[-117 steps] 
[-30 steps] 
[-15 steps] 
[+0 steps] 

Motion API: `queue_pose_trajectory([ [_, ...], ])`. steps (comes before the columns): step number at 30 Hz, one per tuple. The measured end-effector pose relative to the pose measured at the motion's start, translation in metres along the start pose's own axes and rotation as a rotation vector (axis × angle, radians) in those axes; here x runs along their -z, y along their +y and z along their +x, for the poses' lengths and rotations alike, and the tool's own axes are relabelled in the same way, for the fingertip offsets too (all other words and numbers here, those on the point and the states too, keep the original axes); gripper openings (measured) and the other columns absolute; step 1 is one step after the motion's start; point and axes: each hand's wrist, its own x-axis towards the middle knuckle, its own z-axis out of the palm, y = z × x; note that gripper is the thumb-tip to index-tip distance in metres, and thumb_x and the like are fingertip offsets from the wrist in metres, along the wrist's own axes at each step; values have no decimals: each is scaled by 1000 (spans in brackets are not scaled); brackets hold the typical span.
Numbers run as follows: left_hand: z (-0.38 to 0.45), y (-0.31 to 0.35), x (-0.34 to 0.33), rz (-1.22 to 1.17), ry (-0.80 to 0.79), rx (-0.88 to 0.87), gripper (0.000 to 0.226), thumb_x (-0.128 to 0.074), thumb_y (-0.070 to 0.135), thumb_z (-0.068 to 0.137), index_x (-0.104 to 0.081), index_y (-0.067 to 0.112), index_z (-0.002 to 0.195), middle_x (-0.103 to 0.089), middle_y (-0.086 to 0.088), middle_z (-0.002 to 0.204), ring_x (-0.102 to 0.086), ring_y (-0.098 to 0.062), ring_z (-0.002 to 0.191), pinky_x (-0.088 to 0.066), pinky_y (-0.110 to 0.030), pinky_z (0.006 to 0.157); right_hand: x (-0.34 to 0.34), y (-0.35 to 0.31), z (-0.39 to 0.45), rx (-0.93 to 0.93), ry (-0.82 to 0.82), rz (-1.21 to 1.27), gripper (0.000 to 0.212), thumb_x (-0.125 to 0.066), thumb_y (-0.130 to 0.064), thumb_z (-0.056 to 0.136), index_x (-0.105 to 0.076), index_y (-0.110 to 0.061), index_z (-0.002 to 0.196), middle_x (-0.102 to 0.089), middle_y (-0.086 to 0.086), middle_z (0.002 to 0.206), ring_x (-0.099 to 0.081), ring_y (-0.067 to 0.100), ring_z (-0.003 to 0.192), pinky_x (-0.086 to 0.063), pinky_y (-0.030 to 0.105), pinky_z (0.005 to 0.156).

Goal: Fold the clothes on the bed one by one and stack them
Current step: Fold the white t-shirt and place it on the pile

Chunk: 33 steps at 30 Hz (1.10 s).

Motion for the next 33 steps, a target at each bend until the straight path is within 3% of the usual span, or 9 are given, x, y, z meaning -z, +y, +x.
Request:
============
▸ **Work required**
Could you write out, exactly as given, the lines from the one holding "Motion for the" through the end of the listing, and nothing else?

▸ **Answer area**
Motion for the next 33 steps, a target at each bend until the straight path is within 3% of the usual span, or 9 are given, x, y, z meaning -z, +y, +x.
Request:

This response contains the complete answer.